Chose certaine, comme c’est le cas pour l’antidopage, des tests plus sophistiqués ont un coût et ils s’ajouteront inévitablement à ceux que les promoteurs doivent déjà assumer. Ultimement, les solutions se retrouvent entre les mains des autorités gouvernementales, celles qui possèdent le pouvoir de légiférer. D’ailleurs, le bureau du Ministère de la Sécurité publique a référé RDS à la RACJ pour sa demande d’entrevue.

Dans un échange de courriels, la porte-parole Joyce Tremblay a écrit que « dans le cas de la jeune boxeuse, toutes les règles en vigueur en lien avec la santé de la combattante ont été respectées et suivies à la lettre, avec beaucoup de rigueur, comme toujours ».

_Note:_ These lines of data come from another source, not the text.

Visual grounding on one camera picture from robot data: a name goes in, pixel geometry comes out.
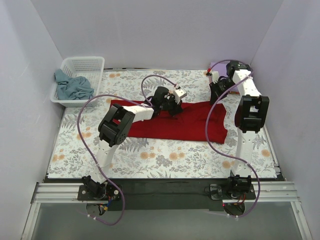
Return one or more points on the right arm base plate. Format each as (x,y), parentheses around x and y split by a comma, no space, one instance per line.
(219,191)

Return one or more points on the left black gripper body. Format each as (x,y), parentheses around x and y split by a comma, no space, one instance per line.
(173,105)

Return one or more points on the folded purple t shirt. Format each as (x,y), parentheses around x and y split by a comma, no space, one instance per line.
(221,67)

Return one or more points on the aluminium rail frame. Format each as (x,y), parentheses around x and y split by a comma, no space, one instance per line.
(164,209)

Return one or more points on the white plastic basket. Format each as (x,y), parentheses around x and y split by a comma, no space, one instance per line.
(91,67)

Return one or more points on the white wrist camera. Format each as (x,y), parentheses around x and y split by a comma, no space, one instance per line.
(212,75)
(179,93)

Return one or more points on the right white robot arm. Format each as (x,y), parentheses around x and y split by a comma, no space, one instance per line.
(249,119)

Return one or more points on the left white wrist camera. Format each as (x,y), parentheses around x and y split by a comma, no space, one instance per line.
(179,93)

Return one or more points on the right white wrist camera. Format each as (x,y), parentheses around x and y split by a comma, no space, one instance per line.
(212,75)

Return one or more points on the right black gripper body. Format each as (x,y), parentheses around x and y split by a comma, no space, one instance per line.
(215,91)

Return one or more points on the red t shirt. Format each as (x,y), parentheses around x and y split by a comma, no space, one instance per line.
(186,126)

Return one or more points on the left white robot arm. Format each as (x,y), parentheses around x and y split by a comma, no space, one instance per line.
(114,129)

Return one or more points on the floral tablecloth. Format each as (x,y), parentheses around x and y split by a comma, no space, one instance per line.
(78,137)

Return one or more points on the blue-grey t shirt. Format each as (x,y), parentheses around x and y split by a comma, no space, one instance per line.
(72,88)

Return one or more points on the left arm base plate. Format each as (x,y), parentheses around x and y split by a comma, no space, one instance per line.
(100,192)

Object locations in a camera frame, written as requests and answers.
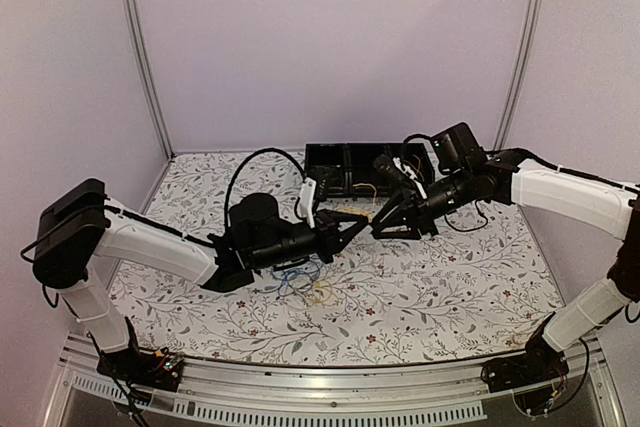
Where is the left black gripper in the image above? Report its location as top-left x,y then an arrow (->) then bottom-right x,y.
251,211 -> 369,273

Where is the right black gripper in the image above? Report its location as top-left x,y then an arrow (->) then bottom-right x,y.
370,168 -> 473,241

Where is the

« Tous les examens médicaux démontraient [que Zacarias Zapata] était apte à combattre. La pugiliste a été rencontrée par [les] médecins lors de la pesée ainsi qu’avant le combat. »

La RACJ s’est finalement dite « très préoccupée par ce malheureux incident » et qu’« une évaluation interne de la soirée » est présentement en cours.